Il principale punto di controversia è l'impatto sui governi locali.
Secondo le stime, la misura potrebbe ridurre di oltre 8.400 milioni di dollari all'anno le entrate dei comuni e dei conti.
La Associazione dei Contee della Florida ha calcolato perdite di $3,600 milioni nell'anno fiscale 2027-2028; e $6,400 milioni nel 2028-2029.
Miami-Dade potrebbe perdere circa 500 milioni di dollari in entrate annuali e Broward circa 329 milioni di dollari.

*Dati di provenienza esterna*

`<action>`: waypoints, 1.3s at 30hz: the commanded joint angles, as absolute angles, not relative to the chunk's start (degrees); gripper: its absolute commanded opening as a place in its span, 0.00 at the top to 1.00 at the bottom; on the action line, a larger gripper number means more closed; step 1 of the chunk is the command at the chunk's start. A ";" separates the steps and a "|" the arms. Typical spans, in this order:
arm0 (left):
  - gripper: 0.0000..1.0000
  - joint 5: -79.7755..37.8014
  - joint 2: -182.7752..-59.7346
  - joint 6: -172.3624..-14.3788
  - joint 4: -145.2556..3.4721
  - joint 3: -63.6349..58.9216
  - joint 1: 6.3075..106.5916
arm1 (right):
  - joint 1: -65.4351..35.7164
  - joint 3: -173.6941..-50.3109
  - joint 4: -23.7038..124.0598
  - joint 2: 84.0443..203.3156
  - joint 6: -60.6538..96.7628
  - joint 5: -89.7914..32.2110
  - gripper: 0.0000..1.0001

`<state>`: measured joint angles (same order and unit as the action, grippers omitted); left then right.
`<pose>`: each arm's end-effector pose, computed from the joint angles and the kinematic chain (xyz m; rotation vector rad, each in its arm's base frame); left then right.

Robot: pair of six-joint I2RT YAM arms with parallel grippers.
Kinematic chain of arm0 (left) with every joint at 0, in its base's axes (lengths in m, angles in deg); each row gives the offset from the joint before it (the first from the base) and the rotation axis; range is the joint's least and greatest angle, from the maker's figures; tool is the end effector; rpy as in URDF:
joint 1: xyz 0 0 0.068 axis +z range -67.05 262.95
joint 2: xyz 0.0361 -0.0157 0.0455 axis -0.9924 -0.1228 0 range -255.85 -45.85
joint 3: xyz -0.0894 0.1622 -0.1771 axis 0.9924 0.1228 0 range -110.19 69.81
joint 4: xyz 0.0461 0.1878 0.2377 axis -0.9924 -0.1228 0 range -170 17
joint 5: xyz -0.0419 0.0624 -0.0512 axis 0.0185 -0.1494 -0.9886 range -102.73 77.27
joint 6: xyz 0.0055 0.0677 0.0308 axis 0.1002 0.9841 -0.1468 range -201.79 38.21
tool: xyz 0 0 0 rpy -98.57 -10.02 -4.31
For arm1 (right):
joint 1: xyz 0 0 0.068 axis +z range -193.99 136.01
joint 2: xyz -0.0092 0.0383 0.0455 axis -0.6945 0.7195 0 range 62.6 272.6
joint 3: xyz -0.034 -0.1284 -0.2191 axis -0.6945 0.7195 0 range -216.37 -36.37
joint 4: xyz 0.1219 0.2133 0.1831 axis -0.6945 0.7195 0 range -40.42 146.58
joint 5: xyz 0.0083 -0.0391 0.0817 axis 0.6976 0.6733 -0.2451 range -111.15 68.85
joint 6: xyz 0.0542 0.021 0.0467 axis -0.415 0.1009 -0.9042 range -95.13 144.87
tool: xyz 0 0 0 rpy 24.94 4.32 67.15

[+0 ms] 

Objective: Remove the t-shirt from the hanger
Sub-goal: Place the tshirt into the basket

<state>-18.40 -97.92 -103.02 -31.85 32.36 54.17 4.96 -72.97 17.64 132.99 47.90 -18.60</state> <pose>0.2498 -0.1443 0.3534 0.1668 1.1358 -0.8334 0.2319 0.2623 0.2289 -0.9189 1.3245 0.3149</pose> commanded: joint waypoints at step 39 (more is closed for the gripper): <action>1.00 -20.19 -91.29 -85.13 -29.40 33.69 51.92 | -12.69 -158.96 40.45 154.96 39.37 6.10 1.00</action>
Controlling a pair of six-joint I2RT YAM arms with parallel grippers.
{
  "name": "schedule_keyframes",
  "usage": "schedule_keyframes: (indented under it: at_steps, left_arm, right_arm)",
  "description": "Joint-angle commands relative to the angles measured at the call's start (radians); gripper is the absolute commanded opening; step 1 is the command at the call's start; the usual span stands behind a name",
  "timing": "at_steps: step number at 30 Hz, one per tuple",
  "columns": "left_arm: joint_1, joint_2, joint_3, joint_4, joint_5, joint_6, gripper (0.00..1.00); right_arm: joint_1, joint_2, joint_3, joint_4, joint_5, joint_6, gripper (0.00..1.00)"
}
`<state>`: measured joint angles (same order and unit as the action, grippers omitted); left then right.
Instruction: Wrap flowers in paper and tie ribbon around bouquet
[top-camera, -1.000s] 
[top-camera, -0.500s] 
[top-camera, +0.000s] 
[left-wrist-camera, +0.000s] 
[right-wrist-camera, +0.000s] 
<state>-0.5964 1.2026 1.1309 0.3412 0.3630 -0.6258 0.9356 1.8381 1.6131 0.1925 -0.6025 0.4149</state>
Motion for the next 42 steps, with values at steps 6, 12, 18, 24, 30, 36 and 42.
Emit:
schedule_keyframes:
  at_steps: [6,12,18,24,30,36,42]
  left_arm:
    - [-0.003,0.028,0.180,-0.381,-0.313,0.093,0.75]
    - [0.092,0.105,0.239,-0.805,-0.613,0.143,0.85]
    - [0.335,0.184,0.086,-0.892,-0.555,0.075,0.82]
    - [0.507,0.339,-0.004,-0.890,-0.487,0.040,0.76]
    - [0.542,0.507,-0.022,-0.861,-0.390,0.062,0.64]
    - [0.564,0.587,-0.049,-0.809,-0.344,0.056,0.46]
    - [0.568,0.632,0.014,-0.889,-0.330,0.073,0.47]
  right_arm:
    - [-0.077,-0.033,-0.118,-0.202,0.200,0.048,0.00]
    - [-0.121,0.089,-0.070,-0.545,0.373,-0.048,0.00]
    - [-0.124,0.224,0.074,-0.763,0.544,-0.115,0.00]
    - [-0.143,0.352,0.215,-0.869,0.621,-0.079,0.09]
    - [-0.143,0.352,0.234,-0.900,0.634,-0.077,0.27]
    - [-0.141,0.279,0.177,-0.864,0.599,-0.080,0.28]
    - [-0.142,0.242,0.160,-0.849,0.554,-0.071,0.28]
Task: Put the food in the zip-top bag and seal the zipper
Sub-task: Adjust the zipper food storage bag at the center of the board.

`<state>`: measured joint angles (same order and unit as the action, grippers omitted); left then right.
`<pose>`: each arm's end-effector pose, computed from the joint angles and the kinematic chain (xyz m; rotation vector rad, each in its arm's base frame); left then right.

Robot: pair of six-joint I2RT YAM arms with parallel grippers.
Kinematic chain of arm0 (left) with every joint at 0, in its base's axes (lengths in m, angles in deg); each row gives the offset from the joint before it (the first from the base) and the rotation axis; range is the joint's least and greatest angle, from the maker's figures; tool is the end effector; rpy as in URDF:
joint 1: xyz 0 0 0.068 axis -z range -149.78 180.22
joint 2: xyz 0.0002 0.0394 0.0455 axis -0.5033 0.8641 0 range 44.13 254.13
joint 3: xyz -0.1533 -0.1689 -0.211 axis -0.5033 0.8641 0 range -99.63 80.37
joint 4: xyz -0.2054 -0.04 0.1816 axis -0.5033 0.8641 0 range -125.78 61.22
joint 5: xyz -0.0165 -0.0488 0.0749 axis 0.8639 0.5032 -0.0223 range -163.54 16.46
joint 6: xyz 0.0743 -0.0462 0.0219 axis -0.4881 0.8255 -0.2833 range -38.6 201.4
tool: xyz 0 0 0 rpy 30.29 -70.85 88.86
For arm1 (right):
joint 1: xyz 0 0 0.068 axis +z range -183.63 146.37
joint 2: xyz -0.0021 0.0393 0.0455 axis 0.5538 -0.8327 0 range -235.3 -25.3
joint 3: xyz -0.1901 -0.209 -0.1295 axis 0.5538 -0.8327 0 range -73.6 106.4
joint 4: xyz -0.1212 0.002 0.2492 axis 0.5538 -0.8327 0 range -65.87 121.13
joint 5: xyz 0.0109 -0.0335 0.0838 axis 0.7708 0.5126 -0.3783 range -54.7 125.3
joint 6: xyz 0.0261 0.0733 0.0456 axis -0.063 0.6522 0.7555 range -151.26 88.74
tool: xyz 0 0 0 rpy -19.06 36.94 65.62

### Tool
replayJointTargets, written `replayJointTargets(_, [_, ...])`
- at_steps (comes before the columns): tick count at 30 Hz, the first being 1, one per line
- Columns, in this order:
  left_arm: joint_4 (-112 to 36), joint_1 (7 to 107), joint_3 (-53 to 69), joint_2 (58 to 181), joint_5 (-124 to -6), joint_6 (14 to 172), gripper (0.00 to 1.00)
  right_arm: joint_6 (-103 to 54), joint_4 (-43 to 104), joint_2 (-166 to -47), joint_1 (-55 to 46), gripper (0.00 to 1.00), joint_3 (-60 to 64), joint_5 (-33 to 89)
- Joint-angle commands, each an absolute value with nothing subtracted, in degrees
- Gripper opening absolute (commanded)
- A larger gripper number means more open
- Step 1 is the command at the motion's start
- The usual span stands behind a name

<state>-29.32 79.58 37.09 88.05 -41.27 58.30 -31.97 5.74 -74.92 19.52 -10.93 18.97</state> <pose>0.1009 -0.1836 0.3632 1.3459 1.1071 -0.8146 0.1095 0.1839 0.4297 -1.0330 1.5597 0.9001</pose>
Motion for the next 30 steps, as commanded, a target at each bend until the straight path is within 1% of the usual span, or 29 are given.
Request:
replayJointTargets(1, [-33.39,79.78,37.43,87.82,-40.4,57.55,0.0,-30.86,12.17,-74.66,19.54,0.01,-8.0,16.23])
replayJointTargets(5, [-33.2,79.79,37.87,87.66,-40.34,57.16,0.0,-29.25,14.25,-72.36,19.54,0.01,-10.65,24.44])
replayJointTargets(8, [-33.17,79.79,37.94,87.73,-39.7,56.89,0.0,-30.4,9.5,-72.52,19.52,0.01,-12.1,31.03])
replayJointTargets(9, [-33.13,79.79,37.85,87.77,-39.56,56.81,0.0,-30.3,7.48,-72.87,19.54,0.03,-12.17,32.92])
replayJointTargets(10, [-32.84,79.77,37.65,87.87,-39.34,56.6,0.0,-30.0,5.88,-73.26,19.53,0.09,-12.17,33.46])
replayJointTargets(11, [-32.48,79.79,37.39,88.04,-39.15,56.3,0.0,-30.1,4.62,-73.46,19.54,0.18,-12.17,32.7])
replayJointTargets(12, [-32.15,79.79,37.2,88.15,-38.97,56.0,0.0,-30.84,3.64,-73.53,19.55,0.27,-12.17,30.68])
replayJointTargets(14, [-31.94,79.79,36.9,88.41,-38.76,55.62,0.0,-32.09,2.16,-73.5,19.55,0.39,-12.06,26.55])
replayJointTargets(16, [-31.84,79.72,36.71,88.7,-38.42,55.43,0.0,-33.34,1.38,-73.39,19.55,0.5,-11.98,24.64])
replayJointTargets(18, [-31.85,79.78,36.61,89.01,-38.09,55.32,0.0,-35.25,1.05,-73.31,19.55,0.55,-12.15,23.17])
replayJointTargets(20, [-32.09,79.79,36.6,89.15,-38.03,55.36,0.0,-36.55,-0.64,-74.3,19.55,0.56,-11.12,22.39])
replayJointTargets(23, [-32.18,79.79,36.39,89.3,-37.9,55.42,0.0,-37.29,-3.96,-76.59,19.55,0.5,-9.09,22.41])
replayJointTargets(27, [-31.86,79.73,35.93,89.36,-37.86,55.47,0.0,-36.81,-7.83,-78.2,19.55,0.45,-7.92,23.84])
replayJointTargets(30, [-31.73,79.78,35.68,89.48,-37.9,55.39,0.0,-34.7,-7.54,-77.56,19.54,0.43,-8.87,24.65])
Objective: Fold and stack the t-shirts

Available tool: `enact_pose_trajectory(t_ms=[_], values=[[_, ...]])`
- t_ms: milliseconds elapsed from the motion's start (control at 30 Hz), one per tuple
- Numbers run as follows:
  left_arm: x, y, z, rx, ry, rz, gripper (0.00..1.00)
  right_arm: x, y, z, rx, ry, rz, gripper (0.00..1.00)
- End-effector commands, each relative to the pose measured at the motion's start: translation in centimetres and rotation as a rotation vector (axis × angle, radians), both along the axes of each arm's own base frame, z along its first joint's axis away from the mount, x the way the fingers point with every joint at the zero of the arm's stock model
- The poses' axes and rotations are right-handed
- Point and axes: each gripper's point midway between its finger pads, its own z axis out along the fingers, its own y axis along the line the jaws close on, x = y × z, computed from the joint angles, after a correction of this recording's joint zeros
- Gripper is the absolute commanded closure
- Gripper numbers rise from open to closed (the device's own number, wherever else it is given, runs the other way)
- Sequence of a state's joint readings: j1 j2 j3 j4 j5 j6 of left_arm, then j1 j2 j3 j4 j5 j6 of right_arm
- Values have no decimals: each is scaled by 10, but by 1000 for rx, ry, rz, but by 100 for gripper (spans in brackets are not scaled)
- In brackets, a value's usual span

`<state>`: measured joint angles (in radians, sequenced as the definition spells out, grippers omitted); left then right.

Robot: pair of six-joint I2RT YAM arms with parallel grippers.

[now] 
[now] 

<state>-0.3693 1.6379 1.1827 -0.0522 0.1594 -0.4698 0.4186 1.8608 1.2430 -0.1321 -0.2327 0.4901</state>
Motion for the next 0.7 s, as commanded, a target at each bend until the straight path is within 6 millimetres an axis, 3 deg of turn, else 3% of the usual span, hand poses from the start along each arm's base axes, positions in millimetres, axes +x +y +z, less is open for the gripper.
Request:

La senatrice democratica Lavon Bracy Davis ha avvertito: «Quando arriverà il conto, non lo pagherà Tallahassee. Lo pagheranno la sua città, la sua contea, la sua scuola di quartiere, la sua biblioteca, la sua comunità. Questa proposta non elimina costi, semplicemente li sposta. Non è un sollievo fiscale, è un trasferimento di tasse».
La leader democratica del Senato, Lori Berman, ha definito la misura come «una manovra politica che minaccia di portare al fallimento le nostre comunità locali, chiudere piccole imprese e far aumentare ulteriormente gli affitti».
È stato inoltre eliminato il fondo fiduciario che DeSantis aveva proposto per aiutare le città e i contei rurali.
La senatrice repubblicana Erin Grall ha riassunto la situazione: «Qui abbiamo il permesso di creare un conto bancario vuoto».
Cosa succede adesso?
La proposta, identificata come «Salviamo le nostre case dalle tasse patrimoniali eccessive», apparirà sulla scheda elettorale di novembre del 2026, dove avrà bisogno del supporto del 60% degli elettori per entrare in vigore.
La Florida non ha imposto statale sul reddito personale, il che rende questa votazione una delle decisioni fiscali più significative che i cittadini dello stato dovranno affrontare nelle prossime decadi.